Before terminating the scan, we checked the images acquired to confirm that complete opacification of the left atrial appendage had been achieved; if not, we performed delayed acquisition.

Postprocessing

Using volume rendering (VR) we obtained a three-dimensional map of the LA and PVs. We obtained eight epicardial views (Fig. 1), which allowed us to calculate the number of PVs in each patient. A normal pattern was defined as four PVs draining into the posterior wall of the LA, two right veins and two left veins. Accessory veins were those that presented an independent atriopulmonary connection to the PV and right common trunk (RCT) or left common trunk (LCT), when the proximal junction of the PVs drained into the LA with a single ostium.

Figure 1.

Eight epicardial views obtained by volume-rendered images from a patient with 4 pulmonary veins. A) Anteroposterior 45° of cranial inclination. B) Anteroposterior 45° of caudal inclination. C) Posteroinferior 45° of cranial inclination. D) Right posterior oblique with 45° of cranial inclination. E) Left posterior oblique with 45° of cranial inclination. F) Left lateral with 45° of cranial inclination. G) Right lateral with 45° of cranial inclination. H) Inferior.

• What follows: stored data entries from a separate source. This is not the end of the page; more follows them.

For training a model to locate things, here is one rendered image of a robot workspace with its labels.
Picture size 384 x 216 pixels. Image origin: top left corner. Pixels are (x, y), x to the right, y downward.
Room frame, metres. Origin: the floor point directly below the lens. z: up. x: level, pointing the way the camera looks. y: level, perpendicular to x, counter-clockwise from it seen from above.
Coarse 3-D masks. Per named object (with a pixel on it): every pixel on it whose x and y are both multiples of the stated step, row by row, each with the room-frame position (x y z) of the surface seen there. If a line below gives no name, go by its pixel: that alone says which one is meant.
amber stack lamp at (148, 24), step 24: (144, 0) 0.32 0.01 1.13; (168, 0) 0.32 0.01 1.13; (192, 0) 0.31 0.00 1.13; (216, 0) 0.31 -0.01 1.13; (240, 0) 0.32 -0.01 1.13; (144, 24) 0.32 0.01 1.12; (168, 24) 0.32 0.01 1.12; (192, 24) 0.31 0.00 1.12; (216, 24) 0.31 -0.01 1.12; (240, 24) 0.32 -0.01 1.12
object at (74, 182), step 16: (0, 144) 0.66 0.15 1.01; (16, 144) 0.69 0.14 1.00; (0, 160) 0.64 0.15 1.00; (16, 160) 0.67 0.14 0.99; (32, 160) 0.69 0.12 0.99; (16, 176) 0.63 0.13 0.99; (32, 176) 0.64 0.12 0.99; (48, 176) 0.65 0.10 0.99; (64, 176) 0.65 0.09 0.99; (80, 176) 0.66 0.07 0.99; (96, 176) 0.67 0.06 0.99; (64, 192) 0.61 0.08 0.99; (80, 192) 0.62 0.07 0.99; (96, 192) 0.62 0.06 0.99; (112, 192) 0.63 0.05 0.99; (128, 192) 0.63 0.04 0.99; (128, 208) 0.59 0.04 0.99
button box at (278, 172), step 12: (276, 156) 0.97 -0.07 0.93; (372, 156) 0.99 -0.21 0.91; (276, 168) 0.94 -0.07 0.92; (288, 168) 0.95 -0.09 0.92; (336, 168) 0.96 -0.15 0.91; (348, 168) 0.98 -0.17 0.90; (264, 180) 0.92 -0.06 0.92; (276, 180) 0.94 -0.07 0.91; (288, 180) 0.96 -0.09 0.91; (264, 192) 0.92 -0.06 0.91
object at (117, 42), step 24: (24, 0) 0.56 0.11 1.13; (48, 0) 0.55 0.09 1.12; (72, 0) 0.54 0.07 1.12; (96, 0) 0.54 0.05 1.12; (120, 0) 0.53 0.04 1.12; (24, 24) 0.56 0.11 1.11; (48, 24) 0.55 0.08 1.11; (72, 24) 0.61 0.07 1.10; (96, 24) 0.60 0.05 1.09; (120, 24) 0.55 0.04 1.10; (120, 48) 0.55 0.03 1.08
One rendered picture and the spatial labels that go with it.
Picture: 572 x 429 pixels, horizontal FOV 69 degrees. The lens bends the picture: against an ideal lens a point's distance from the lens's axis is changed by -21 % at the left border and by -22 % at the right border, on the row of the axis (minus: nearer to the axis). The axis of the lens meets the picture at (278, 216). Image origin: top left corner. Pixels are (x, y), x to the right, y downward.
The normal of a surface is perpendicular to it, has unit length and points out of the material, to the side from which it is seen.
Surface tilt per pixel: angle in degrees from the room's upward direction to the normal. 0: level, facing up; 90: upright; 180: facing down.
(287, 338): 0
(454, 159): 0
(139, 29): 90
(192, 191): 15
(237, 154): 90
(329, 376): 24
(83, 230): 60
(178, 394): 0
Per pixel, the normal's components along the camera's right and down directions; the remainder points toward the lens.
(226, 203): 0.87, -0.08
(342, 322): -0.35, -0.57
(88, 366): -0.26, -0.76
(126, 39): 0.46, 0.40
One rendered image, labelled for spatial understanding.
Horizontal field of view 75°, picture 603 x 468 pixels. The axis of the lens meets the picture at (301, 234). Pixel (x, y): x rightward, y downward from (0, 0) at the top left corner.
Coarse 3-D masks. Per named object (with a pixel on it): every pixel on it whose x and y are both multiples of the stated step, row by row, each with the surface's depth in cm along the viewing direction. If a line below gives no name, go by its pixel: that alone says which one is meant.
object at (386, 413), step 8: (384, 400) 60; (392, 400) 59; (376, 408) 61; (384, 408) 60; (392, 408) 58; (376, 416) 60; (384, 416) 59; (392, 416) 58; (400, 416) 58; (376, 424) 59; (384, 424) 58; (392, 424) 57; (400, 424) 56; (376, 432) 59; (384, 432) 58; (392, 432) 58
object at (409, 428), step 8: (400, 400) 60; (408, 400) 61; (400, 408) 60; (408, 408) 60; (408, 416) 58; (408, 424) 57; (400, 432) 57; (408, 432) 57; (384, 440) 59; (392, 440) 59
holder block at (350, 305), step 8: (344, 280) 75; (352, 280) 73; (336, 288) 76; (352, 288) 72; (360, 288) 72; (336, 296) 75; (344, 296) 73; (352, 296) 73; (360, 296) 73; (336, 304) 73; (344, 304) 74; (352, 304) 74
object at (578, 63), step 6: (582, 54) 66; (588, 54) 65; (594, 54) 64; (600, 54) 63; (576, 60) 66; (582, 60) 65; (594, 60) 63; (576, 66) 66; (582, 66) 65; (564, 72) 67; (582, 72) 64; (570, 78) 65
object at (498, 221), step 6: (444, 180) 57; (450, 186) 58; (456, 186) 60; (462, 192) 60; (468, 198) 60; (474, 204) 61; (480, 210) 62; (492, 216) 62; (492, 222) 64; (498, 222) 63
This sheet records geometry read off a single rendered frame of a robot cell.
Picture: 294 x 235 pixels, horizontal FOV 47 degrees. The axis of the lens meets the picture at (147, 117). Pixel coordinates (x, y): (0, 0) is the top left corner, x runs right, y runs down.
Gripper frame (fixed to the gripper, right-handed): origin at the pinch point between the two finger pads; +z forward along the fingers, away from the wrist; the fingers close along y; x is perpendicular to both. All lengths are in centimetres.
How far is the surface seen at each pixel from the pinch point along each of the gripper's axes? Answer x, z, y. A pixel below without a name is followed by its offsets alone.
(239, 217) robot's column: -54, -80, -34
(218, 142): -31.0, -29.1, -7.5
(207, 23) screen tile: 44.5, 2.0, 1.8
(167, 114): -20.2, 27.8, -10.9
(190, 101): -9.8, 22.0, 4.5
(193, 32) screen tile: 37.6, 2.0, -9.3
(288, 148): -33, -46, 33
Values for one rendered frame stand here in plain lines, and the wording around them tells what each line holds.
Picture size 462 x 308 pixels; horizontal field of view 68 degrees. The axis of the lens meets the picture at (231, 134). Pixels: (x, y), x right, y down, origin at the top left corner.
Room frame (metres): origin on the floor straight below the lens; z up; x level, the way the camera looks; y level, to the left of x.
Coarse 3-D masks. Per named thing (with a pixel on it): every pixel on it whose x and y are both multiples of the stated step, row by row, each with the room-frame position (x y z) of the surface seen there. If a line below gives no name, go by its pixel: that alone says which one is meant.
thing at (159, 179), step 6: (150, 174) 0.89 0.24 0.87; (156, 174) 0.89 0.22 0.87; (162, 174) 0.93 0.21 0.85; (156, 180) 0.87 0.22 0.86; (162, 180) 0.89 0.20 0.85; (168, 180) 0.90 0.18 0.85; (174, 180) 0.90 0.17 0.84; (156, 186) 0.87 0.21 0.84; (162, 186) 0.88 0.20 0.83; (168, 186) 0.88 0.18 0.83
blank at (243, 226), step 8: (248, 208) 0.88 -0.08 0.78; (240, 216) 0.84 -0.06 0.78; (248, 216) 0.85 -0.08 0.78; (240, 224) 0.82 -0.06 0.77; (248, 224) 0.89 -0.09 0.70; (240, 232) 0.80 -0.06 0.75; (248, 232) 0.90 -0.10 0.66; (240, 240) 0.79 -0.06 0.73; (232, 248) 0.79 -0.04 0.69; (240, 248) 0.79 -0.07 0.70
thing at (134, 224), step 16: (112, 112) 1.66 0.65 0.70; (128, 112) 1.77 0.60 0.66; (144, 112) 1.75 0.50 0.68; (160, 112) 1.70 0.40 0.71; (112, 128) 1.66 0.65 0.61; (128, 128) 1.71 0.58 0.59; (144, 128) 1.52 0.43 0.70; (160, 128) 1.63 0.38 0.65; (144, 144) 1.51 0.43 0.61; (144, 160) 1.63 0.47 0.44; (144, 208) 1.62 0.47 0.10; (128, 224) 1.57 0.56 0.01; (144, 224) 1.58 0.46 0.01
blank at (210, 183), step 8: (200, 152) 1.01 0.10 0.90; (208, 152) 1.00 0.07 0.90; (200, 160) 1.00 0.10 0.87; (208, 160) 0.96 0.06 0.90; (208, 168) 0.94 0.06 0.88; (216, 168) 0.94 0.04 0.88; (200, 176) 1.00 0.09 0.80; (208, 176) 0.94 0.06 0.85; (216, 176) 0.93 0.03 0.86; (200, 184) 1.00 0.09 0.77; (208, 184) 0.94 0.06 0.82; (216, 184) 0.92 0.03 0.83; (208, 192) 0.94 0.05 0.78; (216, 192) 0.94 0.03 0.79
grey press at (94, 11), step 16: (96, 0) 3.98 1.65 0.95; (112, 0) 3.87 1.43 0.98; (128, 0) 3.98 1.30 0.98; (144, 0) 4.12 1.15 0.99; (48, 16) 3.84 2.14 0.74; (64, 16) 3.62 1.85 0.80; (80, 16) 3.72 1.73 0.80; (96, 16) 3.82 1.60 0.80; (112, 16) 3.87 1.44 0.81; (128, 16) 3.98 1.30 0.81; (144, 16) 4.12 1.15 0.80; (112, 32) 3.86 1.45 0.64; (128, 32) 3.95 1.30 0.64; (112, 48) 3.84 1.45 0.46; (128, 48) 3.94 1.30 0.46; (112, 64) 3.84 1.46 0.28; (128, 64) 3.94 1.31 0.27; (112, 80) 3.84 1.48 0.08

LIPV: left inferior pulmonary vein; LSPV: left superior pulmonary vein; RIPV: right inferior pulmonary vein; RSPV: right superior pulmonary vein.

Using multiplanar reconstructions (MPR), we calculated the ostial diameter, the ostium index (ratio), and the distance from the pulmonary vein to its first bifurcation:

Ostial diameter

In the axial plane, we drew a vector through the long axis of the vein; we thus obtained transverse and oblique coronal images. Subsequently, using a vector perpendicular to the long axis, we obtained two diameters: anteroposterior diameter, or minimum diameter, and superoinferior diameter, or maximum diameter. The oblique sagittal image showed both diameters (Fig. 2).

Figure 2.

Analysis of the diameters of the right superior pulmonary vein (RSPV). A) Oblique transverse multiplanar reconstruction. B) Oblique coronal with vector on the long axis of the RSPV (green in A and red in B). The anteroposterior diameter in A and the superoinferior diameter in B are obtained by drawing a vector perpendicular to the long axis (blue). C) Oblique sagittal multiplanar reconstruction showing both diameters. D) Anteroposterior volume rendering with 45° of caudal inclination.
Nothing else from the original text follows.